Where the data below begins, start retyping exactly, and end on the line with "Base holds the", which is included; no picture goes in.
━━━ Input data ━━━
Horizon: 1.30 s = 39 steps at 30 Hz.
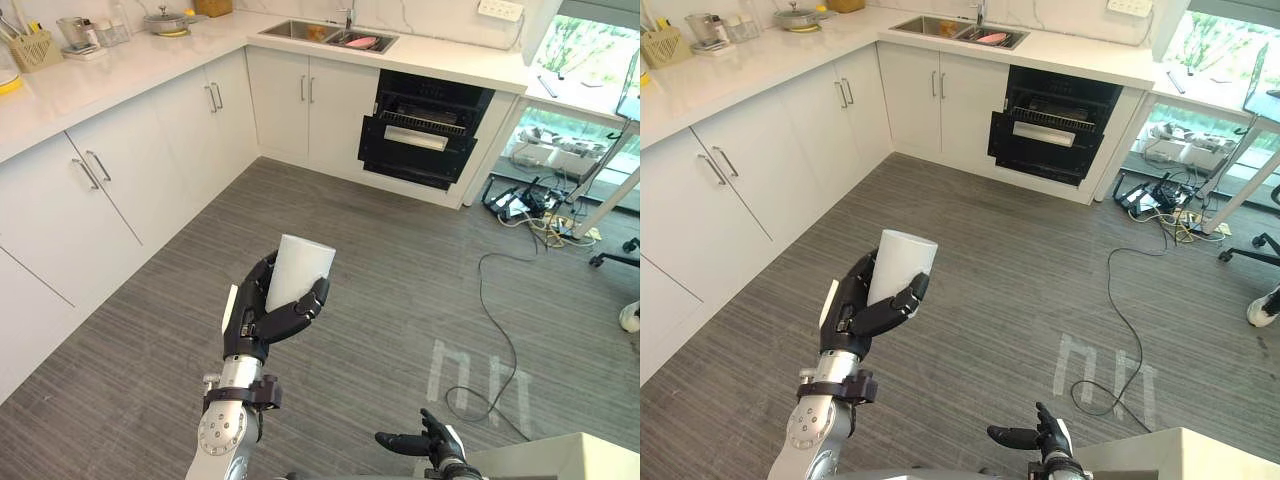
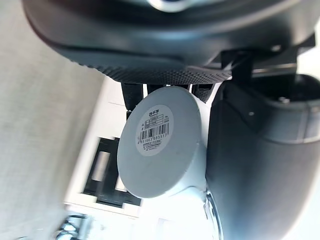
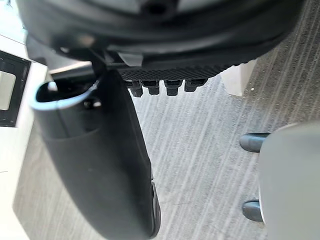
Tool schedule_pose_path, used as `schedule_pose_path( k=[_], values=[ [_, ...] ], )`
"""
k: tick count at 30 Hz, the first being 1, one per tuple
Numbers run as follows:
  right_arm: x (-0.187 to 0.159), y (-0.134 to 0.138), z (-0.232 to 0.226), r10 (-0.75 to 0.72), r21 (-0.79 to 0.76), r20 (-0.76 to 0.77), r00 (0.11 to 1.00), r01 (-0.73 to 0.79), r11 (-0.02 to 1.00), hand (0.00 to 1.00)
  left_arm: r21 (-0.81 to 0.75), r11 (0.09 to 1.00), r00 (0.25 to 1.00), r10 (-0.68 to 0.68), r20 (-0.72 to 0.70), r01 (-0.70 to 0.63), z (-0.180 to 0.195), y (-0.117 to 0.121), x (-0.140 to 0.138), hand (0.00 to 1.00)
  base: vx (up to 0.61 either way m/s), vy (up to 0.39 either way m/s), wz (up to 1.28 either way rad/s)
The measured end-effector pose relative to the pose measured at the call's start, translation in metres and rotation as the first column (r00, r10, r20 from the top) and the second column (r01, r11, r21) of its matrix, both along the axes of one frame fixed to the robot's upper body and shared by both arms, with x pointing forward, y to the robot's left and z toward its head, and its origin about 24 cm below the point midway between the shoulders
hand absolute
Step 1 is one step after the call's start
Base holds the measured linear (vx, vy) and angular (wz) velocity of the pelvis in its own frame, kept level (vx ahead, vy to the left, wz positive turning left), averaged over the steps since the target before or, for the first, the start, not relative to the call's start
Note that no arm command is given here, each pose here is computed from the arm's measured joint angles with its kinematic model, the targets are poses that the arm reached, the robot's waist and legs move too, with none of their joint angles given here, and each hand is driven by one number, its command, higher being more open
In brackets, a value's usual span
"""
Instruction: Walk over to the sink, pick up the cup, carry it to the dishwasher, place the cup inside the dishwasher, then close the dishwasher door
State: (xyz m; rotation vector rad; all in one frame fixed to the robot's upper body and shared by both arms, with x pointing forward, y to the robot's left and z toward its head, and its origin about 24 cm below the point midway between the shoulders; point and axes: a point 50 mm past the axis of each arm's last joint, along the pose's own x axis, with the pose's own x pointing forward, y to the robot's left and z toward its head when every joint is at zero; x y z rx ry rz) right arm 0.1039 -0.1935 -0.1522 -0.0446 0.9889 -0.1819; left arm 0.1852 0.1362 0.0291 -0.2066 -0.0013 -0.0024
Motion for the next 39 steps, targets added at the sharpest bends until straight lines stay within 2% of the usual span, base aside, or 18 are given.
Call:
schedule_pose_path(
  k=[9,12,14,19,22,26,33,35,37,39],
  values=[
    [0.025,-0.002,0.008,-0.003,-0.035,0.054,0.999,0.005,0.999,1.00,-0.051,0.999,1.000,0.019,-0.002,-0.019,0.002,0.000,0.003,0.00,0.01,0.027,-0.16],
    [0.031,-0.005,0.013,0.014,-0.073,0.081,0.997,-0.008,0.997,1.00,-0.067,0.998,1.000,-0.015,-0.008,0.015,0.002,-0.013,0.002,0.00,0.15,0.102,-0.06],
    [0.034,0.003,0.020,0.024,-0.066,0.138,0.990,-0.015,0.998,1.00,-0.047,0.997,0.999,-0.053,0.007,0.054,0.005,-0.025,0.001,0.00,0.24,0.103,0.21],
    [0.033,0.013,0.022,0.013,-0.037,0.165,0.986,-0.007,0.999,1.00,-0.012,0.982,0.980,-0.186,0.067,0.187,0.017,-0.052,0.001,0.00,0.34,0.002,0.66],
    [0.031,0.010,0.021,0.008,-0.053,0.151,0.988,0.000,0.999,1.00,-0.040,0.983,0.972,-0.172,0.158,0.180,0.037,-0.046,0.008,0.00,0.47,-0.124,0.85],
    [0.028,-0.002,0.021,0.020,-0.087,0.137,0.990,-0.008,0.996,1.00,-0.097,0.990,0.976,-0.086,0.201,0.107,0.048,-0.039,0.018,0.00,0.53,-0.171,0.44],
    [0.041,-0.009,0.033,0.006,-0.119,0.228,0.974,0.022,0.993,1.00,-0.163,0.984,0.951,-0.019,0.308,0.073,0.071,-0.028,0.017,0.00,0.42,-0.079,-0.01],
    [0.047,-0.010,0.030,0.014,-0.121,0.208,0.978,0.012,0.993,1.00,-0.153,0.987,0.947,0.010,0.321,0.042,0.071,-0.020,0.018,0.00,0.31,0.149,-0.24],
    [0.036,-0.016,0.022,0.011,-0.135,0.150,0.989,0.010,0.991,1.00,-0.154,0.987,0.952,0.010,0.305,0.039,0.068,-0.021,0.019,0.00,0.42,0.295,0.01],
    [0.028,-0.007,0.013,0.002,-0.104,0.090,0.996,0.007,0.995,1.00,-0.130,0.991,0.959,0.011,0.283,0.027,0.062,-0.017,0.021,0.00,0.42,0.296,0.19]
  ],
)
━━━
■ Response for this exercise
Horizon: 1.30 s = 39 steps at 30 Hz.
Tool schedule_pose_path, used as `schedule_pose_path( k=[_], values=[ [_, ...] ], )`
"""
k: tick count at 30 Hz, the first being 1, one per tuple
Numbers run as follows:
  right_arm: x (-0.187 to 0.159), y (-0.134 to 0.138), z (-0.232 to 0.226), r10 (-0.75 to 0.72), r21 (-0.79 to 0.76), r20 (-0.76 to 0.77), r00 (0.11 to 1.00), r01 (-0.73 to 0.79), r11 (-0.02 to 1.00), hand (0.00 to 1.00)
  left_arm: r21 (-0.81 to 0.75), r11 (0.09 to 1.00), r00 (0.25 to 1.00), r10 (-0.68 to 0.68), r20 (-0.72 to 0.70), r01 (-0.70 to 0.63), z (-0.180 to 0.195), y (-0.117 to 0.121), x (-0.140 to 0.138), hand (0.00 to 1.00)
  base: vx (up to 0.61 either way m/s), vy (up to 0.39 either way m/s), wz (up to 1.28 either way rad/s)
The measured end-effector pose relative to the pose measured at the call's start, translation in metres and rotation as the first column (r00, r10, r20 from the top) and the second column (r01, r11, r21) of its matrix, both along the axes of one frame fixed to the robot's upper body and shared by both arms, with x pointing forward, y to the robot's left and z toward its head, and its origin about 24 cm below the point midway between the shoulders
hand absolute
Step 1 is one step after the call's start
Base holds the measured linear (vx, vy) and angular (wz) velocity of the pelvis in its own frame, kept level (vx ahead, vy to the left, wz positive turning left), averaged over the steps since the target before or, for the first, the start, not relative to the call's start

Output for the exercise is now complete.